The data:

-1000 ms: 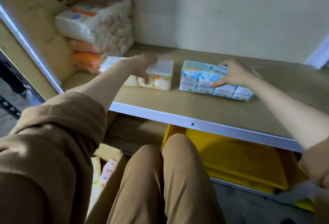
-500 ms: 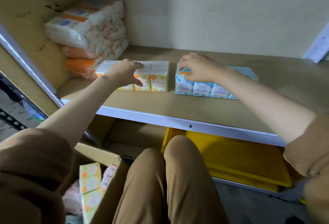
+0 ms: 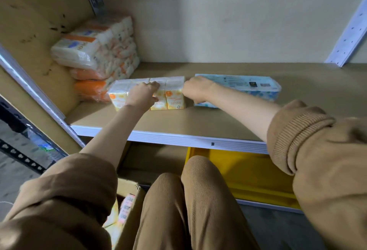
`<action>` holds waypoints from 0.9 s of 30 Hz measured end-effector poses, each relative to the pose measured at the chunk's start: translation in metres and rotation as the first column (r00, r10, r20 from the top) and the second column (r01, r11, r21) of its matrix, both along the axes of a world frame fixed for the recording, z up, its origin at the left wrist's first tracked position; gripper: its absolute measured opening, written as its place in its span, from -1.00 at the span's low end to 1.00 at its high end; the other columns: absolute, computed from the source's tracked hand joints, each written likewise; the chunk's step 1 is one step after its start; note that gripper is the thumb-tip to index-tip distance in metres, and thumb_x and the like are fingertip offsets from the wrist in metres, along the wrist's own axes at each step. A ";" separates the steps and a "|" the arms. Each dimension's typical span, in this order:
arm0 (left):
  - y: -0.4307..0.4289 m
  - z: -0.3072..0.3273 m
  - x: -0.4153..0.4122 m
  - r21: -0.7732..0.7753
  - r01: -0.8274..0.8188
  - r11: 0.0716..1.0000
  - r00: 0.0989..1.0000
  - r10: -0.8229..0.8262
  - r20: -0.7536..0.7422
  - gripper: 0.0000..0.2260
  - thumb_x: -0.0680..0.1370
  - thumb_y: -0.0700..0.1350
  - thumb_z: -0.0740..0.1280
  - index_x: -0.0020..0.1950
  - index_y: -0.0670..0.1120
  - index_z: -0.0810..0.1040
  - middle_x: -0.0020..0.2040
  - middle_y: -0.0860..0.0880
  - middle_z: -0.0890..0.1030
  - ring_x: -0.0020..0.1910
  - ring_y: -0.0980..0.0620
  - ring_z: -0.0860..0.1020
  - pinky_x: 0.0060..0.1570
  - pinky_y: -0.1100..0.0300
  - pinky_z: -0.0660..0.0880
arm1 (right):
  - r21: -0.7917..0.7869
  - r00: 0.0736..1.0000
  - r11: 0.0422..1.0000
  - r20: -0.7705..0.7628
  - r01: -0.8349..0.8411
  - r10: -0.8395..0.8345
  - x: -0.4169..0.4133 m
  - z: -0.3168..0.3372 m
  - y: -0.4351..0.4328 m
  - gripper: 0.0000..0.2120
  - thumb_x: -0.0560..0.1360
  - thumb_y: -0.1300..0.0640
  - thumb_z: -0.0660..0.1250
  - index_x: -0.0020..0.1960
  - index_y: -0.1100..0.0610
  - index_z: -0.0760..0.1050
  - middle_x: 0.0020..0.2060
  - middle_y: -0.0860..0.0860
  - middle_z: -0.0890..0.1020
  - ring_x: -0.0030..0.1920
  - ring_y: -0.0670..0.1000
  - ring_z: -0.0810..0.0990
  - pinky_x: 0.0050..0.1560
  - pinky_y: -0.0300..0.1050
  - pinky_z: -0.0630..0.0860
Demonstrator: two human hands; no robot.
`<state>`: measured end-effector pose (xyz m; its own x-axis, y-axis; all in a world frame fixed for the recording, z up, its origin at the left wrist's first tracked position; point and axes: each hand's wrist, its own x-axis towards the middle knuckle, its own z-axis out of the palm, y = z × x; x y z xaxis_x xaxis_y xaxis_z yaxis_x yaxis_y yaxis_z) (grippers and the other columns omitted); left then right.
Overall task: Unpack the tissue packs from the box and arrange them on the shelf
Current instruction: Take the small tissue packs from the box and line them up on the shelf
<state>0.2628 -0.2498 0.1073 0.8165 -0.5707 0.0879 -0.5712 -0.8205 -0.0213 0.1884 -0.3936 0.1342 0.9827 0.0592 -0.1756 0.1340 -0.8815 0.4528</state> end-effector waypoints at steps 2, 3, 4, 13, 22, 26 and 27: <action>0.000 0.001 -0.002 0.005 -0.001 1.000 1.000 0.001 0.004 -0.59 0.57 -0.14 0.27 0.42 -0.14 0.32 0.22 -0.31 0.52 0.21 -0.28 0.48 0.14 -0.03 0.44 | 0.086 0.995 0.996 0.092 0.037 -0.045 0.001 0.008 -0.008 -0.73 0.48 0.41 0.20 0.13 0.31 0.53 0.12 0.21 0.58 0.17 0.21 0.55 0.09 -0.01 0.49; 0.000 0.001 -0.003 0.002 -0.006 1.000 1.000 0.006 0.001 -0.59 0.58 -0.15 0.26 0.41 -0.15 0.32 0.23 -0.31 0.52 0.21 -0.28 0.48 0.14 -0.03 0.44 | 0.159 0.987 0.985 0.140 0.060 -0.082 0.001 0.013 -0.014 -0.70 0.47 0.41 0.20 0.15 0.28 0.55 0.15 0.21 0.59 0.17 0.22 0.56 0.11 -0.01 0.50; 0.000 0.002 -0.004 -0.002 -0.011 1.000 1.000 0.011 -0.003 -0.59 0.58 -0.15 0.26 0.41 -0.15 0.32 0.23 -0.30 0.51 0.22 -0.27 0.48 0.14 -0.02 0.44 | 0.233 0.974 0.970 0.197 0.066 -0.114 0.001 0.020 -0.019 -0.68 0.45 0.40 0.21 0.14 0.26 0.58 0.13 0.21 0.61 0.16 0.22 0.57 0.11 -0.01 0.51; 0.000 0.004 -0.013 -0.014 -0.023 1.000 1.000 0.023 -0.020 -0.60 0.59 -0.18 0.24 0.42 -0.17 0.30 0.27 -0.29 0.49 0.23 -0.29 0.47 0.14 -0.04 0.44 | 0.796 0.509 0.537 0.597 -0.278 -0.621 -0.017 0.066 -0.077 -0.78 0.41 0.23 0.38 0.02 0.23 0.67 0.01 0.15 0.71 0.00 -0.05 0.67 0.04 -0.26 0.48; 0.000 0.001 -0.012 -0.023 -0.006 1.000 0.999 0.005 -0.034 -0.56 0.59 -0.22 0.23 0.46 -0.19 0.24 0.42 -0.21 0.37 0.33 -0.25 0.40 0.27 -0.02 0.36 | 0.826 0.300 -0.014 0.189 -0.563 -0.935 -0.056 0.033 -0.123 -0.75 0.31 0.39 0.46 -0.01 0.33 0.66 -0.62 -0.33 0.56 -0.51 -0.39 0.52 -0.23 -0.52 0.47; -0.001 -0.001 -0.007 0.002 0.004 1.000 0.999 -0.004 -0.034 -0.52 0.59 -0.20 0.22 0.50 -0.17 0.18 0.49 -0.14 0.28 0.38 -0.22 0.35 0.32 0.00 0.33 | 0.751 0.266 -0.155 0.029 -0.642 -0.964 -0.082 0.011 -0.144 -0.81 0.32 0.48 0.41 -0.08 0.35 0.63 -0.66 -0.27 0.56 -0.55 -0.34 0.53 -0.34 -0.55 0.45; -0.001 0.000 -0.006 0.013 0.008 1.000 0.999 -0.007 -0.038 -0.50 0.60 -0.19 0.22 0.51 -0.16 0.17 0.51 -0.12 0.25 0.39 -0.21 0.33 0.33 0.01 0.31 | 0.735 0.279 -0.205 -0.023 -0.646 -0.960 -0.089 0.003 -0.146 -0.83 0.33 0.50 0.39 -0.17 0.29 0.63 -0.66 -0.25 0.56 -0.56 -0.34 0.54 -0.35 -0.55 0.46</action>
<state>0.2570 -0.2507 0.1069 0.8149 -0.5775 0.0496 -0.5778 -0.8161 -0.0101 0.0999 -0.5399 0.1368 0.3608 -0.9221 0.1396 0.2849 -0.0336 -0.9580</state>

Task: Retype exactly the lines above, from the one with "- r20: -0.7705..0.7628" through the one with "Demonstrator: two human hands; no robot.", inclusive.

Response below:
  - r20: -0.7705..0.7628
  - r01: -0.8349..0.8411
  - r10: -0.8395..0.8345
  - x: -0.4169..0.4133 m
  - z: -0.3168..0.3372 m
  - y: -0.4351..0.4328 m
  - gripper: 0.0000..0.2120
  - thumb_x: -0.0560..0.1360
  - thumb_y: -0.1300..0.0640
  - thumb_z: -0.0660..0.1250
  - index_x: -0.0020..0.1960
  - index_y: -0.1100..0.0610
  - index_z: -0.0760..0.1050
  - middle_x: 0.0020..0.2060
  - middle_y: -0.0860..0.0860
  - middle_z: -0.0890..0.1020
  - ring_x: -0.0030..0.1920
  - ring_y: -0.0670..0.1000
  - ring_z: -0.0810..0.0990
  - pinky_x: 0.0050..0.1560
  - pinky_y: -0.0300..0.1050
  - pinky_z: -0.0630..0.0860
Demonstrator: two human hands; no robot.

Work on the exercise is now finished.